Data Cleansing and Migration Toolset

Helping subject-matter experts analyze more than 100 million rows of legacy data in preparation for cleansing and migration.

Idaho Department of Transportation New Hampshire Department of Motor Vehicles

The states of Idaho and New Hampshire wanted to modernize their data and operations off the mainframe and onto modern platforms. The dataset sizes for Idaho and New Hampshire were each more than 100 million individual records. To add to the challenge, a great majority of these records needed to be cleansed.

For these projects, RESPEC recommended the SMETools Analysis Toolset (STAT) to analyze and scope the data issues and, working with the Subject Matter Experts (SMEs), to identify the business and data rules needed to cleanse the data for migration to their modernized system.

To assist subject matter experts (SMEs) in Idaho and New Hampshire in reviewing and analyzing the more than 100 million rows of legacy data in preparation for cleansing and migration, RESPEC provided  the SMETools Analysis Toolset (STAT). STAT provides an interactive user interface that enables SMEs to quickly and easily browse through entire tables, individual columns, distinct value listings, validation exceptions, and data rules violation reports, all the while optionally applying custom filtering and sorting, drilling down into the underlying source records, and exporting results to file for further analysis. STAT allows both the SMEs and business users to visualize and understand the detailed information about the state, cleanliness, and compliance of data with technical requirements and business rules in terms, methods, and interfaces that they can understand.

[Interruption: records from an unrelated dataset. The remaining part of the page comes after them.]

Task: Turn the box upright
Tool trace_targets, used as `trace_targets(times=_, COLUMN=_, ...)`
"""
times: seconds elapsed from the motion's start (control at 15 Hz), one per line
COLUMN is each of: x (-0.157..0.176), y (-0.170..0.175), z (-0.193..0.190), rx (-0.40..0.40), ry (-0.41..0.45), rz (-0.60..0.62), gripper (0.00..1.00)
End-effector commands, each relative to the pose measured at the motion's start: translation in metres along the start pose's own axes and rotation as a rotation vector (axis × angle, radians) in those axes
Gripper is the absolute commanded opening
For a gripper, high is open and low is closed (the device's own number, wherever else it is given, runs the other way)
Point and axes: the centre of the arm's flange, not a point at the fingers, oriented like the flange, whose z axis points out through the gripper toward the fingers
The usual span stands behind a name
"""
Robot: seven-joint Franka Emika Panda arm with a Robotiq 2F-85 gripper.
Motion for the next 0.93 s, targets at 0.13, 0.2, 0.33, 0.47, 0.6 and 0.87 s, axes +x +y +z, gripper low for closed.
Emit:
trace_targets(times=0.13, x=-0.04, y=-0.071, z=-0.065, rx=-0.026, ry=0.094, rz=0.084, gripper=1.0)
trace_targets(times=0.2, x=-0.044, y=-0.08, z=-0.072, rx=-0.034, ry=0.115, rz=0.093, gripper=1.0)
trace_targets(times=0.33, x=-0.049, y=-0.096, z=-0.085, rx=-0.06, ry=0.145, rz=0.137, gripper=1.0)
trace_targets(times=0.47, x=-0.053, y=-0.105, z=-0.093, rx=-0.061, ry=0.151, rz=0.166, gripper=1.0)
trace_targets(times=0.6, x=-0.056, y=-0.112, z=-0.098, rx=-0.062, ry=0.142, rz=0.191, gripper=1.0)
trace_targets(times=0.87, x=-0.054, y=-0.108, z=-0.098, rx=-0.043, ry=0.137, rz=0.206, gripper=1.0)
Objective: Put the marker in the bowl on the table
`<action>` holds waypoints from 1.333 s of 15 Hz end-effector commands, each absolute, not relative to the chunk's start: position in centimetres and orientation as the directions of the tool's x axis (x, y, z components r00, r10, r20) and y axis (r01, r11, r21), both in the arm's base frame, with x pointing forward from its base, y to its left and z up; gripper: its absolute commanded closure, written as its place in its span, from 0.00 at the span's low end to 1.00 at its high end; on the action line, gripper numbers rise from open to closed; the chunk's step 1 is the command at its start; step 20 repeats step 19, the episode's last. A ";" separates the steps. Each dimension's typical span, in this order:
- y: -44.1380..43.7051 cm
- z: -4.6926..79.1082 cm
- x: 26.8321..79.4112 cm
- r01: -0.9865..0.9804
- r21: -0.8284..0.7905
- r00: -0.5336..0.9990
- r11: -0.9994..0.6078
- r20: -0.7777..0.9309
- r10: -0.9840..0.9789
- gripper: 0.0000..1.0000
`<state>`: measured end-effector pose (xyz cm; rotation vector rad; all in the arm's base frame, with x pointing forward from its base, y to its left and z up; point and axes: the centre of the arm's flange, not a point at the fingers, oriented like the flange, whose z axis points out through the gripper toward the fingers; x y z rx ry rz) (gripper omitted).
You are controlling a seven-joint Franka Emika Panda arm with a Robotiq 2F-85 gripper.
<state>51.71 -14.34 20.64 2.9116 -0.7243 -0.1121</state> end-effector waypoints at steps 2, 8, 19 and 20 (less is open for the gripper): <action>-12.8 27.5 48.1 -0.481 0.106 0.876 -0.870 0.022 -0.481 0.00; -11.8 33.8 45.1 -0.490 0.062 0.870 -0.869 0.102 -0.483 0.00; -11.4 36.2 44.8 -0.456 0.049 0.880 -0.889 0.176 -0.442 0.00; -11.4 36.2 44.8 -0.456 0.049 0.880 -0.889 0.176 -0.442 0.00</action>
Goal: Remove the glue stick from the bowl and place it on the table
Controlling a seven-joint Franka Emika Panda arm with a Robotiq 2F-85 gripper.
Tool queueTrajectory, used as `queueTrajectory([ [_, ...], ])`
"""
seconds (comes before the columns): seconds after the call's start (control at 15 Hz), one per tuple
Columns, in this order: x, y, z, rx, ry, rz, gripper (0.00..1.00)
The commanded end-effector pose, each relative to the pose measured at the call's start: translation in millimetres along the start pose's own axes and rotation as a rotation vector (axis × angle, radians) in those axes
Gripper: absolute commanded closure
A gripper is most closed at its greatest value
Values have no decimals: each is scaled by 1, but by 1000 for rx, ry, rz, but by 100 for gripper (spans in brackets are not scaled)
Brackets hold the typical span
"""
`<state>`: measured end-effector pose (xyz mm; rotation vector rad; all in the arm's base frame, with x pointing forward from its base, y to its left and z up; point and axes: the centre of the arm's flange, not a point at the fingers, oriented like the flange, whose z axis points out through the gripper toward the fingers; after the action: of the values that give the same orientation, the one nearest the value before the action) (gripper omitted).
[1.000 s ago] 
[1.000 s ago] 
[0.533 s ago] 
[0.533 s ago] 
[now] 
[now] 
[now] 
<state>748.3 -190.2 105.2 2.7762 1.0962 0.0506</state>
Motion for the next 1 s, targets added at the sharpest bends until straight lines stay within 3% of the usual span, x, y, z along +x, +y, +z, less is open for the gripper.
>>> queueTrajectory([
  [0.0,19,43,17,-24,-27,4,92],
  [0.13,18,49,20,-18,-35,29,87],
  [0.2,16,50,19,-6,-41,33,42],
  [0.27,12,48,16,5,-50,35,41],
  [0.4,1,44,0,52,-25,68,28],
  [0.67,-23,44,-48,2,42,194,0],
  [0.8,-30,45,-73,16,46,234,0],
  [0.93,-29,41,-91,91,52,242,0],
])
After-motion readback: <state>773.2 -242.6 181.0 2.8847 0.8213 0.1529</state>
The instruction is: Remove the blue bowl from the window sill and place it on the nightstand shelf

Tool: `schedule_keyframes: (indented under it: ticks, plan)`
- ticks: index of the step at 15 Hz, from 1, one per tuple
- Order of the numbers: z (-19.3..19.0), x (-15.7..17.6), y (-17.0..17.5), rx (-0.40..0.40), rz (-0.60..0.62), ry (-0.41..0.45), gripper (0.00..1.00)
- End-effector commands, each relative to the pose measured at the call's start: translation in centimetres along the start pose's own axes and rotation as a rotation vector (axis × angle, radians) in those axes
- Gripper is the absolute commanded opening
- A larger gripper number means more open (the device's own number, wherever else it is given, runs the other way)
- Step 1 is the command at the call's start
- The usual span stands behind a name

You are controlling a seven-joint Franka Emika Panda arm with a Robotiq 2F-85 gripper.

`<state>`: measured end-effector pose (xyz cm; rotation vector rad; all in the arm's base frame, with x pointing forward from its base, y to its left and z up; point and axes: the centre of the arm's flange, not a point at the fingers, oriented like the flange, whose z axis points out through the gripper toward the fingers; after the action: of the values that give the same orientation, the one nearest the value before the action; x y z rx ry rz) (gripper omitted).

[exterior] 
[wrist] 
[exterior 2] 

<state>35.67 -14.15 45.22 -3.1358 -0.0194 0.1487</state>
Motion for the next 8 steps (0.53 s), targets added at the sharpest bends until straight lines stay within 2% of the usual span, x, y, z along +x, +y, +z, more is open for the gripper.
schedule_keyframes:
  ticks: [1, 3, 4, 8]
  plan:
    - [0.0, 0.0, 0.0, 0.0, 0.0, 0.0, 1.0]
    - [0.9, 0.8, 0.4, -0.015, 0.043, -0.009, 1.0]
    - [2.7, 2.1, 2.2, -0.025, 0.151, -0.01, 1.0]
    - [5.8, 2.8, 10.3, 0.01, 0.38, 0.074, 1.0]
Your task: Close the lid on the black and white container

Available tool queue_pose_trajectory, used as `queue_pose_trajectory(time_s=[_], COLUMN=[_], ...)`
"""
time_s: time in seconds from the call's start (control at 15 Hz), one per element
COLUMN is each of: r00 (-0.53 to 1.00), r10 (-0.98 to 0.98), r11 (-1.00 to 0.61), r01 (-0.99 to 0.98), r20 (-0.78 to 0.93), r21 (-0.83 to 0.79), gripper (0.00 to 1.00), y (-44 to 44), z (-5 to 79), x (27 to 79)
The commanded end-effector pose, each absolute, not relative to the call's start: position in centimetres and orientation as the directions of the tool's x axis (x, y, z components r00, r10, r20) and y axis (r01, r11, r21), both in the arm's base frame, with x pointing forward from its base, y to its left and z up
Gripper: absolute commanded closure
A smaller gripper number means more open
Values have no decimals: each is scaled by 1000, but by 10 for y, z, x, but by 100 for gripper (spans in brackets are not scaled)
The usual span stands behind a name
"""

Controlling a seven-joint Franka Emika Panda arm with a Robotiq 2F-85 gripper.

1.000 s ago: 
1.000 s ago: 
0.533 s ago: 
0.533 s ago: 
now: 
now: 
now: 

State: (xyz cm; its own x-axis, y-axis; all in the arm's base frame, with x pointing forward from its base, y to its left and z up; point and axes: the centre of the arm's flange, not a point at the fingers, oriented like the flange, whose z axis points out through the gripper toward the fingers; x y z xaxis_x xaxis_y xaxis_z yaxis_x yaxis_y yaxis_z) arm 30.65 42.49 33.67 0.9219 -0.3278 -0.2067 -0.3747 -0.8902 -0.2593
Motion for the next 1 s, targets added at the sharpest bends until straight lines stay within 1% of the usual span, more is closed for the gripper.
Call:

An analytical data store on the back end allows interactive real-time results, even for very large datasets. Two sets of tools support two distinct workflows: (1) tools for “undirected data exploration,” to be used early in the modernization process to get a “first look” into the data, and to build up a starting catalog of rules, validations, and issues, and (2) “directed exploration” tools for reviewing the results of applying these rules and validations. In practice, the combination of undirected and directed analyses, real-time query response, and a clean, organized, simplifying view of the data has allowed customers to get a good initial grip on their data.

The Idaho and New Hampshire projects were both successfully completed. Both clients expressed great satisfaction with the ease of use of STAT and how quickly they were able to clean up their data.